Preenchidos os pressupostos essenciais de natureza formal, devem ser canalizadas as energias para os aspetos de ordem material, refletindo a jurisprudência numerosos casos em que, em situações semelhantes à dos presentes autos, tal tem sido concretizado através da adoção de uma pré-compreensão que é radicalmente oposta àquela que prevaleceu no acórdão recorrido.

Assim o era quando entrou em vigor a reforma processual de 1995/96, nos termos que o ora relator deixou sintetizados em Temas da Reforma do Processo Civil, vol. I, 2ª ed., p. 201, nota 353, e a posterior evolução do sistema processual civil que envolveu a publicação de um novo CPC apenas vem acentuar ainda mais a necessidade de dar primazia a aspetos materiais.

4. Ora, sem necessidade de introduzir outros apoios que podem ser encontrados facilmente na doutrina e jurisprudência mais recentes, resulta evidente que, em situações como a presente (relação bancária que perdurou no tempo, com diversas operações), não se justifica de modo algum exigir do autor, quando elabora a petição inicial, que reproduza cada uma das múltiplas operações que foram contabilizadas no âmbito de um alegado contrato de descoberto bancário. Pelo contrário, não existem obstáculos legais a que a alegação feita na petição inicial seja complementada com o que emerge dos documentos que foram apresentados para ilustrar cada uma das alegações.

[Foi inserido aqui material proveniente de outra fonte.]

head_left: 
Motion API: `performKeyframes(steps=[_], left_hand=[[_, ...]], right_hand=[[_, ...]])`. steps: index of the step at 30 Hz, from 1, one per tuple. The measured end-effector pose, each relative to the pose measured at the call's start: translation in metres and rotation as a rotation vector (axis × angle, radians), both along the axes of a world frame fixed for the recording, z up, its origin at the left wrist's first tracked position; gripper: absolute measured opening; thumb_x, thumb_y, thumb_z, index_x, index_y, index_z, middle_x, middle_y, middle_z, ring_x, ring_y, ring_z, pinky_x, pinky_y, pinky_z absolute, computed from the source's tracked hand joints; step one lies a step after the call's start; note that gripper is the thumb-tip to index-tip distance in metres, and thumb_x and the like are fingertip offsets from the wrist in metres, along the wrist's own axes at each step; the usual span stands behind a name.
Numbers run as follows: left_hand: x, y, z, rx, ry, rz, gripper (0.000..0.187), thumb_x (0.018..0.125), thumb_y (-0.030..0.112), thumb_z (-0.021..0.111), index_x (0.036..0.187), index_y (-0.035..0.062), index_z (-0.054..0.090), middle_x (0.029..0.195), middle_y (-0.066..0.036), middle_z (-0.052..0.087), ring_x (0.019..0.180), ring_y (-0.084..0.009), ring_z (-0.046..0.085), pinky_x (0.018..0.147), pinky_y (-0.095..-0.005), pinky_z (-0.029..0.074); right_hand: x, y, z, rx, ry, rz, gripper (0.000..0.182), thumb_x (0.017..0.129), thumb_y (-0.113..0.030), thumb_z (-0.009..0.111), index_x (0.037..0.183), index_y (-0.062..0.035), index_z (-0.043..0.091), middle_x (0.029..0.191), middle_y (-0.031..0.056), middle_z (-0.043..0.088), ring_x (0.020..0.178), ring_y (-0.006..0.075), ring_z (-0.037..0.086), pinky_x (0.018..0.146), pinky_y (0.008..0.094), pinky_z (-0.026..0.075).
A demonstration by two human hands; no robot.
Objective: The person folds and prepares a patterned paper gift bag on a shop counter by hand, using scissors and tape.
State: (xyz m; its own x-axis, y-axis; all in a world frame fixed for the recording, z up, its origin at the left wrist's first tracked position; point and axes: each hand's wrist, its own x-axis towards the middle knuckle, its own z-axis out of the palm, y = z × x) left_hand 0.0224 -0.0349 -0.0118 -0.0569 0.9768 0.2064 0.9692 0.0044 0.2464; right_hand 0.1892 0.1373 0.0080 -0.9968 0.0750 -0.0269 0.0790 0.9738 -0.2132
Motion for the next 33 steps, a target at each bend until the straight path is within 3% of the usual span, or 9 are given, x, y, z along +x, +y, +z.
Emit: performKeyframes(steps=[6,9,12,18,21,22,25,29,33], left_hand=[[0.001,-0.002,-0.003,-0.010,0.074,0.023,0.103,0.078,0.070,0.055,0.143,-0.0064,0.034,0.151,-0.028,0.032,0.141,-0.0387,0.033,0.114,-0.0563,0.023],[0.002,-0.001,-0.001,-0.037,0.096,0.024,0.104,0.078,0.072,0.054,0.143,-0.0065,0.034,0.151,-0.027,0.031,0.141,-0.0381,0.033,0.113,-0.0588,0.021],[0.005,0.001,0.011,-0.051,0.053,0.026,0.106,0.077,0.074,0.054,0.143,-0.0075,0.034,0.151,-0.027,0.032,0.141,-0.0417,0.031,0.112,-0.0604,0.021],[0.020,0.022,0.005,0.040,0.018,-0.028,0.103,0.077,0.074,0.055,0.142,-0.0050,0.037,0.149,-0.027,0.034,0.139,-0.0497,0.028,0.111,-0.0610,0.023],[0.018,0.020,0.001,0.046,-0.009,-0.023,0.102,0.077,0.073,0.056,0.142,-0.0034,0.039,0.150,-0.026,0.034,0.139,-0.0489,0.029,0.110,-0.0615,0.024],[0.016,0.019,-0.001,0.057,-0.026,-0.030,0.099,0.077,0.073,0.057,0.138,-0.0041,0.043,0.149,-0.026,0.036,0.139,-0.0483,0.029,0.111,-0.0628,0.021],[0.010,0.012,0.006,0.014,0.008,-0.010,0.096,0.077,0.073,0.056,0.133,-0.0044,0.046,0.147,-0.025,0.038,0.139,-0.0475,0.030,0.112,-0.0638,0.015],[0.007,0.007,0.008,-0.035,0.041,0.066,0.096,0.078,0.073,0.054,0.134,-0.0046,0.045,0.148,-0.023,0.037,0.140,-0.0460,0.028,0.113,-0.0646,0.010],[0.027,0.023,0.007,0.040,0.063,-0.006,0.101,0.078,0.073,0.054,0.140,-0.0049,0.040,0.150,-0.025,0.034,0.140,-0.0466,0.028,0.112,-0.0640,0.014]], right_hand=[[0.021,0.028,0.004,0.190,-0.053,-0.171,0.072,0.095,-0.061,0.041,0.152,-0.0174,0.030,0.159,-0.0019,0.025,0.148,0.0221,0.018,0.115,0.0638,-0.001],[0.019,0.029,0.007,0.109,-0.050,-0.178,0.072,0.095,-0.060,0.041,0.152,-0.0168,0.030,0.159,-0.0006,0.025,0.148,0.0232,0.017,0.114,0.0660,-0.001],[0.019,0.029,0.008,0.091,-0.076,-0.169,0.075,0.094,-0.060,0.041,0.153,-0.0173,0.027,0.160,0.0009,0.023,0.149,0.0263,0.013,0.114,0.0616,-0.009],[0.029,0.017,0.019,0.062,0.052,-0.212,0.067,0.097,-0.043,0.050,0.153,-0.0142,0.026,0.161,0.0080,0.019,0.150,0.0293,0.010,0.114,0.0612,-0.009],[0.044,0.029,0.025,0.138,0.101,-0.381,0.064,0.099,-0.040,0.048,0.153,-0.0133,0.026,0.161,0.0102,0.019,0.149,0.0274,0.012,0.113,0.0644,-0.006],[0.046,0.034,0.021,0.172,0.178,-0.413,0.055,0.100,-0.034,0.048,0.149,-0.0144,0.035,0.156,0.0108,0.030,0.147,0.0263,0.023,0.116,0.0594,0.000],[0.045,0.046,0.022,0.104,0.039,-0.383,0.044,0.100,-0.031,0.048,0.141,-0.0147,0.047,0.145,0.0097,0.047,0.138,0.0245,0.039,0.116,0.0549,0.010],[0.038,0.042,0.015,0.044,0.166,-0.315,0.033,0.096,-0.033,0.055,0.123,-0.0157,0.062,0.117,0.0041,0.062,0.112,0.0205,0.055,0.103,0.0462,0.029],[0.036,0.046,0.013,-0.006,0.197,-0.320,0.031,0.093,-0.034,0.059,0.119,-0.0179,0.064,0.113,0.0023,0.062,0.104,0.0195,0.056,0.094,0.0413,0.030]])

Também não é caso para sobrevalorizar, desde logo, nesta altura, uma distinção que a Relação pretendeu fazer entre um alegado contrato de descoberto bancário e um outro relacionamento contratual que corresponderia a um contrato de desconto bancário, para daí extrair as conclusões que logo foram retiradas. Ainda menos para considerar dispensável ou inútil a apreciação da impugnação da decisão da matéria de facto relativamente a concretos pontos que sintetizam o que ocorreu num largo período de duração daquele relacionamento.

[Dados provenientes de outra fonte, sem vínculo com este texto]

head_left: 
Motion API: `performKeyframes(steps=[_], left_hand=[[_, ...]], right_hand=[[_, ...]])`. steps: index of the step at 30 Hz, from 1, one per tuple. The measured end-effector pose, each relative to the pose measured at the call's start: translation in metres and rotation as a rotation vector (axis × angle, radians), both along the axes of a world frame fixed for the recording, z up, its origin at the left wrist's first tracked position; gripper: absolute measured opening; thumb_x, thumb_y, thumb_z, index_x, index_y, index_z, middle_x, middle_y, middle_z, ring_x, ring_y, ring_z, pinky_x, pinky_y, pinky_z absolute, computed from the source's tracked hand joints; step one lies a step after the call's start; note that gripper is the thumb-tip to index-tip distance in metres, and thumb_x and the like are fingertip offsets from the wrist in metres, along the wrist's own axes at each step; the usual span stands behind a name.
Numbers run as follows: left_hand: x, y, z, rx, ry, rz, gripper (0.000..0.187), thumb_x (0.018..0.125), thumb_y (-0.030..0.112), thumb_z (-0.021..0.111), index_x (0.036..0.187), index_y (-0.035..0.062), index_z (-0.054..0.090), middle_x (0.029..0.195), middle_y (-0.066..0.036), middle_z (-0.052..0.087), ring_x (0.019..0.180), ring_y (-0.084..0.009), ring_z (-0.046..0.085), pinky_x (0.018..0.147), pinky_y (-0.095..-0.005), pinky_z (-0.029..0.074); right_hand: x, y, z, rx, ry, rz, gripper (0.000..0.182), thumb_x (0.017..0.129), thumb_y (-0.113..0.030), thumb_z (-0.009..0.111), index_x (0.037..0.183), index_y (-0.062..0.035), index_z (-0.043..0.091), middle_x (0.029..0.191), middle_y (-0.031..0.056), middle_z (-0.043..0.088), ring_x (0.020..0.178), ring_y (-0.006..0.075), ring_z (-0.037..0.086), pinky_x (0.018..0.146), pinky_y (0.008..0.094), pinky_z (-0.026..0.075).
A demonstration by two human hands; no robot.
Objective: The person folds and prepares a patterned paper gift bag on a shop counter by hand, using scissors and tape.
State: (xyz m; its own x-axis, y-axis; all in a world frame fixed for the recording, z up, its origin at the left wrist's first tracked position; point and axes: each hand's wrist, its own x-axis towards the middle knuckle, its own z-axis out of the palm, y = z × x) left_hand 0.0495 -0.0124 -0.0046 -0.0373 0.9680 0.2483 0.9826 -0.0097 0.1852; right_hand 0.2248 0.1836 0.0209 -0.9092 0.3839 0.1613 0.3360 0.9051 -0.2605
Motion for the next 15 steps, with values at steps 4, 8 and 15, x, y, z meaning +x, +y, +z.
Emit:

Verifica-se, aliás, que ao dar prevalência a aspetos jurídicos, com a assunção de conclusões que por ora se mostra desnecessário rebater, a Relação passou ao largo das divergências que foram manifestadas pelos RR. relativamente ao que a 1ª instância inseriu no segmento da “matéria de facto” provada e não provada, invertendo de modo evidente a ordem de prioridades que foi exposta pelos RR. nas suas alegações no anterior recurso de apelação.

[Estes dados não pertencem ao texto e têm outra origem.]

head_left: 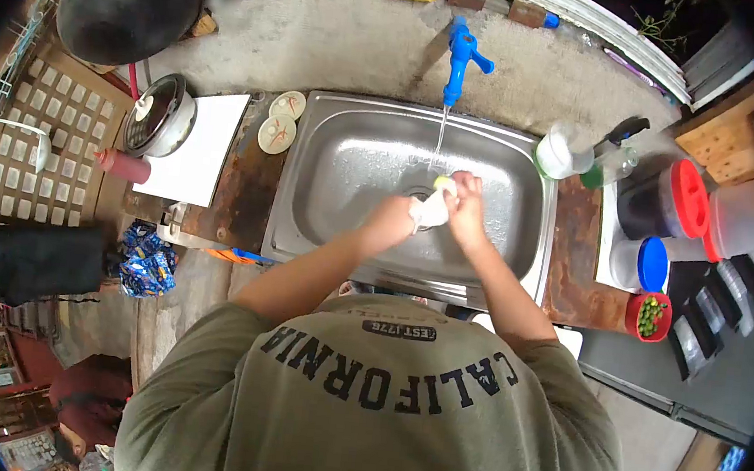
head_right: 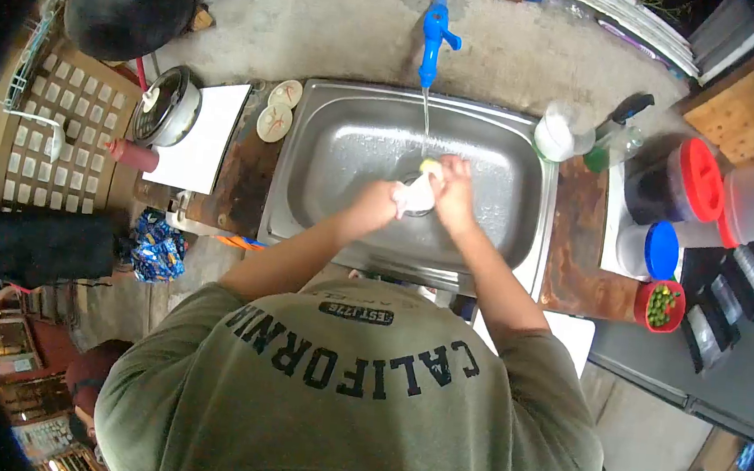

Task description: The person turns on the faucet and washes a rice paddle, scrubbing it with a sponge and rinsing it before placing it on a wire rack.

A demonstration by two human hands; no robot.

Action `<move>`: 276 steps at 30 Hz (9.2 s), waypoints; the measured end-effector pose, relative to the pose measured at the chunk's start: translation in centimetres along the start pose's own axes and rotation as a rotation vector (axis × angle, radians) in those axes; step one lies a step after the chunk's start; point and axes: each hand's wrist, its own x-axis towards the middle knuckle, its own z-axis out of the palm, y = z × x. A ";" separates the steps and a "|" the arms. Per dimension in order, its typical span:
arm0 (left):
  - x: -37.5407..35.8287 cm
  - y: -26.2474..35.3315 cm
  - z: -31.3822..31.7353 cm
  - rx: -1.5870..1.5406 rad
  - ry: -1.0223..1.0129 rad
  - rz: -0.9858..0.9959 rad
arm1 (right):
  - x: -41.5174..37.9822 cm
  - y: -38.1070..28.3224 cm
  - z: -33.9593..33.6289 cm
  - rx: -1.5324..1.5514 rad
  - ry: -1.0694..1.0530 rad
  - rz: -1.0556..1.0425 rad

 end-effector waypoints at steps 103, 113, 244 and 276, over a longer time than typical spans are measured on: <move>0.7 -2.2 -2.1 -0.443 -0.048 -0.150 | -1.1 -5.0 1.3 0.041 0.097 -0.126; -0.3 1.5 -3.1 -0.318 0.008 -0.186 | 0.9 -5.2 -0.3 0.123 0.097 -0.078; 3.1 -4.1 0.4 -0.569 -0.152 -0.441 | 0.3 0.9 -0.5 0.385 0.167 0.455; 1.6 4.1 2.1 -0.054 0.291 -0.059 | 2.3 1.7 -1.5 0.446 0.174 0.185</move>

Com efeito, lidas as alegações e as respetivas conclusões, verifica-se que as principais objeções apresentadas pelos RR. contra a sentença da 1ª instância foram dirigidas ao elenco de factos provados e, em menor grau, ao elenco de factos considerados não provados. Já relativamente à matéria de direito, ou seja, às conclusões que foram extraídas dos factos apurados, os RR. apelantes praticamente se limitaram, a negar a existência de qualquer crédito (conclusões QQQ) e ss. do recurso de apelação), fundando a sua pretensão no sentido da improcedência da ação essencialmente na pretendida modificação de segmentos da matéria de facto provada e não provada que procuraram obter e que a Relação, no entanto, considerou dispensável ou mesmo inútil.

Neste contexto, impõe-se a revogação do acórdão recorrido para que a Relação proceda, como deveria ter procedido já, à apreciação da impugnação da matéria de facto deduzida pelos RR., incluindo as nulidades que relativamente a tal matéria foram expostas no precedente recurso de apelação, após o que se seguirá a integração jurídica dos factos que forem definitivamente fixados, sem que sobre essa matéria tenhamos de antecipar desde já qualquer solução."